So Bolo tried and tried, but when he was done no one could have told
what it was he had been trying to draw.

“I will make pictures yet some day,” cried Bolo, throwing down the
stone. “I will make the cave bear I killed, and the mammoths.”

“See here, now,” said Bek.

He took a large, smooth piece of the tusk of the mammoth the cave men
had killed. One Eye had given him one of the ivory tusks because he
knew the old man loved beautiful things, and the ivory was very smooth
and beautiful. Then he took a sharp flint awl and began to make deep,
careful marks in the ivory. Bolo watched him with great interest.

“Why, it is the mammoth itself,” he cried at last. “Only wait, Bek; the
great tusk did not curve up quite like that. It was more like this.”

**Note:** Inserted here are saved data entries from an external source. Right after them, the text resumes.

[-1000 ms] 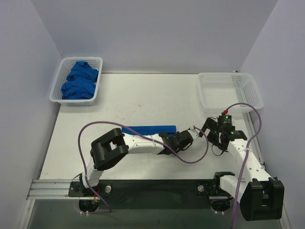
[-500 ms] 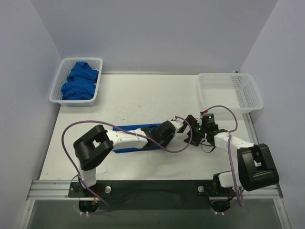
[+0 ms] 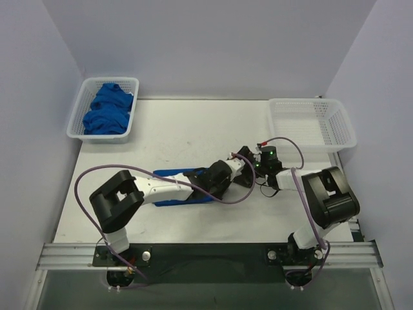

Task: Fold and stack the towels
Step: Neatly place the folded towel into the bin

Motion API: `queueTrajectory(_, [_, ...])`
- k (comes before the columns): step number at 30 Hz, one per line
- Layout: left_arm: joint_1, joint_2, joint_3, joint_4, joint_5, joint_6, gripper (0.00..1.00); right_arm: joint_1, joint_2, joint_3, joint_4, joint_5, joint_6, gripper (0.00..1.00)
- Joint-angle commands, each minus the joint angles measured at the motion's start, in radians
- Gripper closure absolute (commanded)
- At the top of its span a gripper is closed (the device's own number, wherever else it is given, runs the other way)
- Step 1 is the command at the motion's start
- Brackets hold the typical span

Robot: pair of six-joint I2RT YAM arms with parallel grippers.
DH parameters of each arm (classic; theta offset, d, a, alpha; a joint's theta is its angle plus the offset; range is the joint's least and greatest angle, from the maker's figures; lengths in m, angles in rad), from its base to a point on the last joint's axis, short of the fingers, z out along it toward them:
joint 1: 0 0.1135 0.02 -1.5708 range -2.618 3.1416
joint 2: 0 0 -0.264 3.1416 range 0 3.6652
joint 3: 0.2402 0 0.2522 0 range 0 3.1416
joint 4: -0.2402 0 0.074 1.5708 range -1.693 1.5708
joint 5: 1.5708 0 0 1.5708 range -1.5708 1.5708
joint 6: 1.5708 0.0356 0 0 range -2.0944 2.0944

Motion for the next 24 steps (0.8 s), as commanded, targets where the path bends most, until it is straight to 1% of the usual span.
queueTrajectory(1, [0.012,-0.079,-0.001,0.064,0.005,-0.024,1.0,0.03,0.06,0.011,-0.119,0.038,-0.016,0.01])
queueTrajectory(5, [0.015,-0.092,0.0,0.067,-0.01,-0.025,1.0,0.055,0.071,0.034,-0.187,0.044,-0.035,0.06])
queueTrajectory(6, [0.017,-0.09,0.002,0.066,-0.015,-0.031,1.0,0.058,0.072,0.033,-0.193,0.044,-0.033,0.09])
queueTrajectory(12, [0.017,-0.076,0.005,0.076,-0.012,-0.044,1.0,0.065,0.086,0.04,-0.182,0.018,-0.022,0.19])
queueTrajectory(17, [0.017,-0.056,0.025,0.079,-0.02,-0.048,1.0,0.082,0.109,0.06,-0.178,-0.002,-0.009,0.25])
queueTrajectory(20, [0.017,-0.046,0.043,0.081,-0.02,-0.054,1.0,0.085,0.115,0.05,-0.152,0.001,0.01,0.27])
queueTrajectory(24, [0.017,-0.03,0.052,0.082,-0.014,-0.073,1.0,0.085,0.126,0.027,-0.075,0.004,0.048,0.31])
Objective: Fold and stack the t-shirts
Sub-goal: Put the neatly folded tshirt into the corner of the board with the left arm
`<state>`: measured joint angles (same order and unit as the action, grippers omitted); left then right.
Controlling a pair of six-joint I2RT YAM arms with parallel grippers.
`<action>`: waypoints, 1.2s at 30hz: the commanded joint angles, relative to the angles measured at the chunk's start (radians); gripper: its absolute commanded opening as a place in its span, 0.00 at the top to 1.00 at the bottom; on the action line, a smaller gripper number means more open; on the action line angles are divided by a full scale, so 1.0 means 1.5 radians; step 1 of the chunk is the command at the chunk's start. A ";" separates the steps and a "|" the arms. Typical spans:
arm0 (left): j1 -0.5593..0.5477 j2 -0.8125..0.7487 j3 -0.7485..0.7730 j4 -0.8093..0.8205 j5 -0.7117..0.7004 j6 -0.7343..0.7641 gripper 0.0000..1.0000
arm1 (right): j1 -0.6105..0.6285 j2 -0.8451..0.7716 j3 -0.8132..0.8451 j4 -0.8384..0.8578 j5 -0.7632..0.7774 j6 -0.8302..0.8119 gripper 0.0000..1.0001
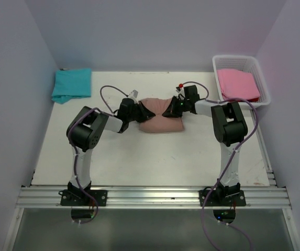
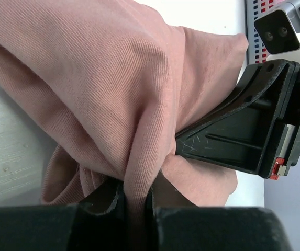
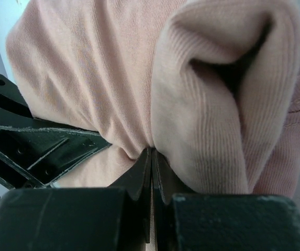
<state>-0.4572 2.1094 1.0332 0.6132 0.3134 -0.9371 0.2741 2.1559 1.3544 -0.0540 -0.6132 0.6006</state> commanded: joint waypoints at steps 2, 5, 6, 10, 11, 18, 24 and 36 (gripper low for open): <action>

Bolo took the awl and made a mark that he thought showed more nearly
how the tusk looked. Yet he was not quite satisfied and tried again,
and the next time both he and Bek declared that the curve was right.

“Now we must put in the long hair,” said Bek, drawing short, straight
lines down over the animal’s head and shoulders. “There, now! here is
the eye, too, and the big, flapping ears. Ah, ha, my Bolo, we must show
this to One Eye and see what he says.”

When One Eye saw the drawing he became very grave.

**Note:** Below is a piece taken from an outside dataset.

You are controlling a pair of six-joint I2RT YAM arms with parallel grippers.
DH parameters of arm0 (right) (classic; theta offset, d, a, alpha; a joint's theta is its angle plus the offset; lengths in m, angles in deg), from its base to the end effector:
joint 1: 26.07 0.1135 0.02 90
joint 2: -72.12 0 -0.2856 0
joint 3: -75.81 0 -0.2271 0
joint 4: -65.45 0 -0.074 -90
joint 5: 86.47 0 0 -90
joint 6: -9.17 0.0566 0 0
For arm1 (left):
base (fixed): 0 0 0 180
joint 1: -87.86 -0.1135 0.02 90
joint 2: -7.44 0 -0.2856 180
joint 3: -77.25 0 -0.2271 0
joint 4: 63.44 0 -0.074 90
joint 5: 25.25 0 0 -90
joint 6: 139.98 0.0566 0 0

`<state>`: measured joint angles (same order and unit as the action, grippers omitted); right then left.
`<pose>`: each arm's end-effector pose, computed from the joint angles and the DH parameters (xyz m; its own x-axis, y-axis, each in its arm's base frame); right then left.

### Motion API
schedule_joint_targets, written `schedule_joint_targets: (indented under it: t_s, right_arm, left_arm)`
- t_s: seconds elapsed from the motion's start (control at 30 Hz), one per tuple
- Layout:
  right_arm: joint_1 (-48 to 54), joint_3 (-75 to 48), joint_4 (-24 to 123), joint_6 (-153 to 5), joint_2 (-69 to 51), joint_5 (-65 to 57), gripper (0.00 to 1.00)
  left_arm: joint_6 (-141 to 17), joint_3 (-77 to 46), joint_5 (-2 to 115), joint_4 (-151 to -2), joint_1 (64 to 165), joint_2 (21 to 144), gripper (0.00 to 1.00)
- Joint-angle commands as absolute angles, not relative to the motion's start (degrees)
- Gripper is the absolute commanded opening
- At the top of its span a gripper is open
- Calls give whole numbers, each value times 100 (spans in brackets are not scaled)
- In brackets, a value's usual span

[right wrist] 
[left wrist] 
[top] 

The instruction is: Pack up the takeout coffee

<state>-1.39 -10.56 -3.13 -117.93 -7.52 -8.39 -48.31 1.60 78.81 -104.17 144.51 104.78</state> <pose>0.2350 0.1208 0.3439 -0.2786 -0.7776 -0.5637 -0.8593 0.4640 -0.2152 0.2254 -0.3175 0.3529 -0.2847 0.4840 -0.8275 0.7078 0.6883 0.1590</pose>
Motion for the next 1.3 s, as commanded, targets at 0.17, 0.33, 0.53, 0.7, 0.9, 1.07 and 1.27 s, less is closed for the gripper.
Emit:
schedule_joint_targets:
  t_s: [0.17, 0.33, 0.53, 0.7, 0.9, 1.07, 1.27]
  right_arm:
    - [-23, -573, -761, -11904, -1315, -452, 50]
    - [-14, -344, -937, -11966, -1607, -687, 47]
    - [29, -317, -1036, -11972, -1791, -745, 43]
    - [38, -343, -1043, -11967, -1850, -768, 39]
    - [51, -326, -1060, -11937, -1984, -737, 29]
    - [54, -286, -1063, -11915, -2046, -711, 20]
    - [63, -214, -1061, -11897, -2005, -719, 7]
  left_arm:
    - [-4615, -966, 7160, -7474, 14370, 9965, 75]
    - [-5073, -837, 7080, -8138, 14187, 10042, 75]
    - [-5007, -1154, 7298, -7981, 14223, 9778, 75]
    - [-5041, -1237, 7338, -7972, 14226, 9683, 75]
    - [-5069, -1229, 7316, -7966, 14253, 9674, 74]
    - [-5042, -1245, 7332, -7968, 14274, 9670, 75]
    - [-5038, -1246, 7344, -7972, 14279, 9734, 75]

“It is a charm,” he said. “Whoever carries that can never be harmed by
a mammoth.”

So he bored a hole through one end of the ivory and ran a thong through
it. Then he hung it about Bolo’s neck. The lad was very proud of his
new ornament and showed everybody the wonderful picture Bek had made.

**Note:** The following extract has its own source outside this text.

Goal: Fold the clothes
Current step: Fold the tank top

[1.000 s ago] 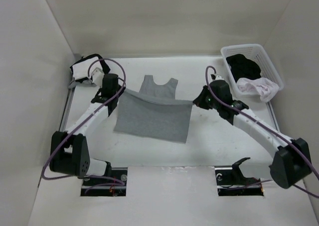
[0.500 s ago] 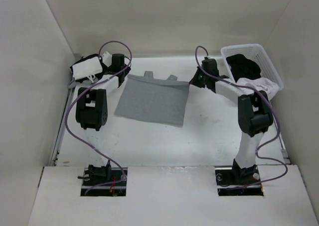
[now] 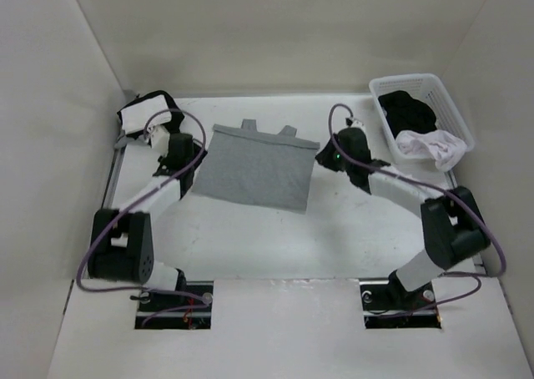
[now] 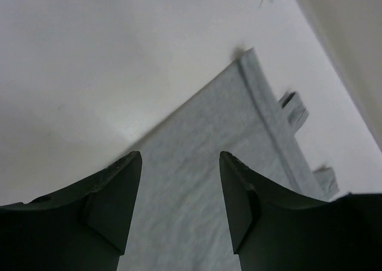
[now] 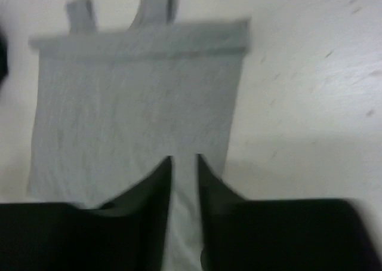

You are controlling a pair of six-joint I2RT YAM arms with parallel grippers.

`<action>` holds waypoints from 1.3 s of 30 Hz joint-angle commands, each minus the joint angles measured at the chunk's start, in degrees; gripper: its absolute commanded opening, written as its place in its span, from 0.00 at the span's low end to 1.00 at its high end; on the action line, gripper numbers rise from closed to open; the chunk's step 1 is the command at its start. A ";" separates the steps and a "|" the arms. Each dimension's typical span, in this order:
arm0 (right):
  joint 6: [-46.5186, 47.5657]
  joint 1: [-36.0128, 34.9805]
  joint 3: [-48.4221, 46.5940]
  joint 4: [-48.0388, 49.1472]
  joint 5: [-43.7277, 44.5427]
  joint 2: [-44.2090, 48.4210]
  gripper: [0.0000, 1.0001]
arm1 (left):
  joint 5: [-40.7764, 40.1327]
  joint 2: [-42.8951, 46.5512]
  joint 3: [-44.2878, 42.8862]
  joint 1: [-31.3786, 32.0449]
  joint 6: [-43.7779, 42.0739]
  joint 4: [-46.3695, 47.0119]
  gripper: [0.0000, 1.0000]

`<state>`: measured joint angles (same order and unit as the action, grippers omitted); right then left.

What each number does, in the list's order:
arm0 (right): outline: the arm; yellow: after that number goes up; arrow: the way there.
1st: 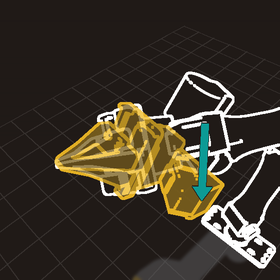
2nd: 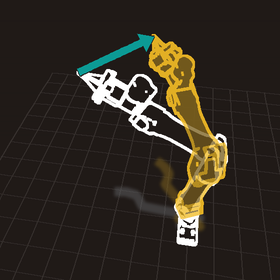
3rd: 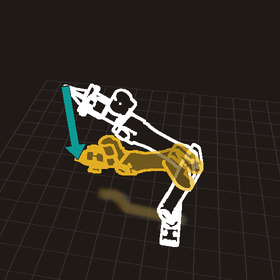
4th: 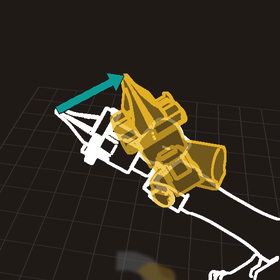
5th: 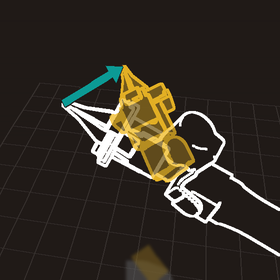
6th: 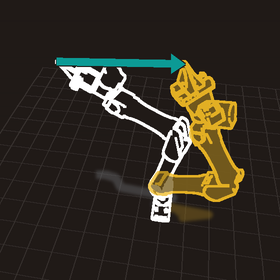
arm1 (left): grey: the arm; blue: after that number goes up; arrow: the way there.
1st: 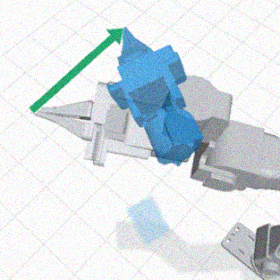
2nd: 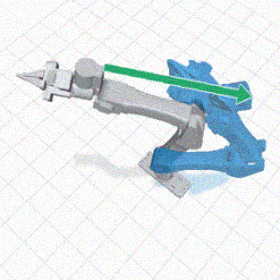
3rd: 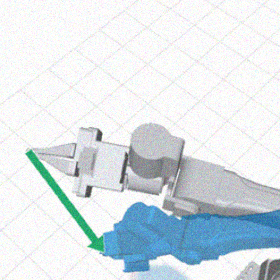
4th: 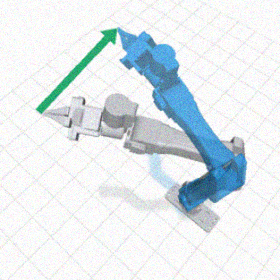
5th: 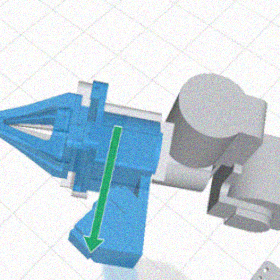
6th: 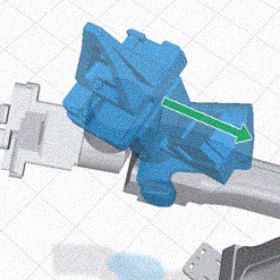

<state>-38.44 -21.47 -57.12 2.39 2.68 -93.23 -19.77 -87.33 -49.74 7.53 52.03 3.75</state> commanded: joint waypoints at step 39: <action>-14.39 -15.04 29.87 22.47 -0.92 6.91 0.06 | 15.64 10.06 28.73 -9.16 5.10 14.53 0.02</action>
<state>-51.94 -37.21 -28.01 20.27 1.67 -86.72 -3.92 -78.59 -21.39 -1.13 56.51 17.93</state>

Day after day Bolo worked with Bek in his cave. Many were the drawings
he made, or tried to make, and at last old Bek began to say he was
doing very well.

“The animals like to have us make their pictures,” said Bek. “They
think we want to be friends with them when we do that.”

“I will make them look more like animals,” said Bolo. “I will cut them
out with my flint knife.” So after he had drawn a picture of a reindeer
he cut it out very carefully.

Now it was Bek’s turn to be surprised.

“I had never thought of doing that,” he said. So he, too, tried to
carve pictures of animals he had drawn.

By and by other cave men began to be interested in the pictures that
Bek and Bolo made, and soon many of the men were trying their skill.
The women brought a sort of red and brown clay, and painted the animals
after the men had drawn them on the cave walls.

And although all this was thousands and thousands of years ago, the
drawings and paintings are still to be seen. They tell us many things
more than have been related here about the cave men of Bolo’s time.
They tell us of another animal, more terrible than the cave bear or the
mammoth, the dreaded Sabre-Tooth, striped with rich, velvety brown like
a tiger, and strong and bloodthirsty as a lion. They tell us of the
ways in which the cave men fought and lived and learned, and so came to
know many things that were never dreamed of in the days of Bolo. But
all that is another story.

What is of more interest to us just now is to know that when Flame
died, many years after the great hunt, Fisher was made Keeper of the
Great Fire in her stead. This was the highest honor the Clan could
show, excepting only the honor they had shown to One Eye when they made
him their leader.

“Bolo must learn many things,” said One Eye. “I am growing old and the
Clan must never again be without a lawmaker. And the man who is to make
the laws must be fearless and wise and good.”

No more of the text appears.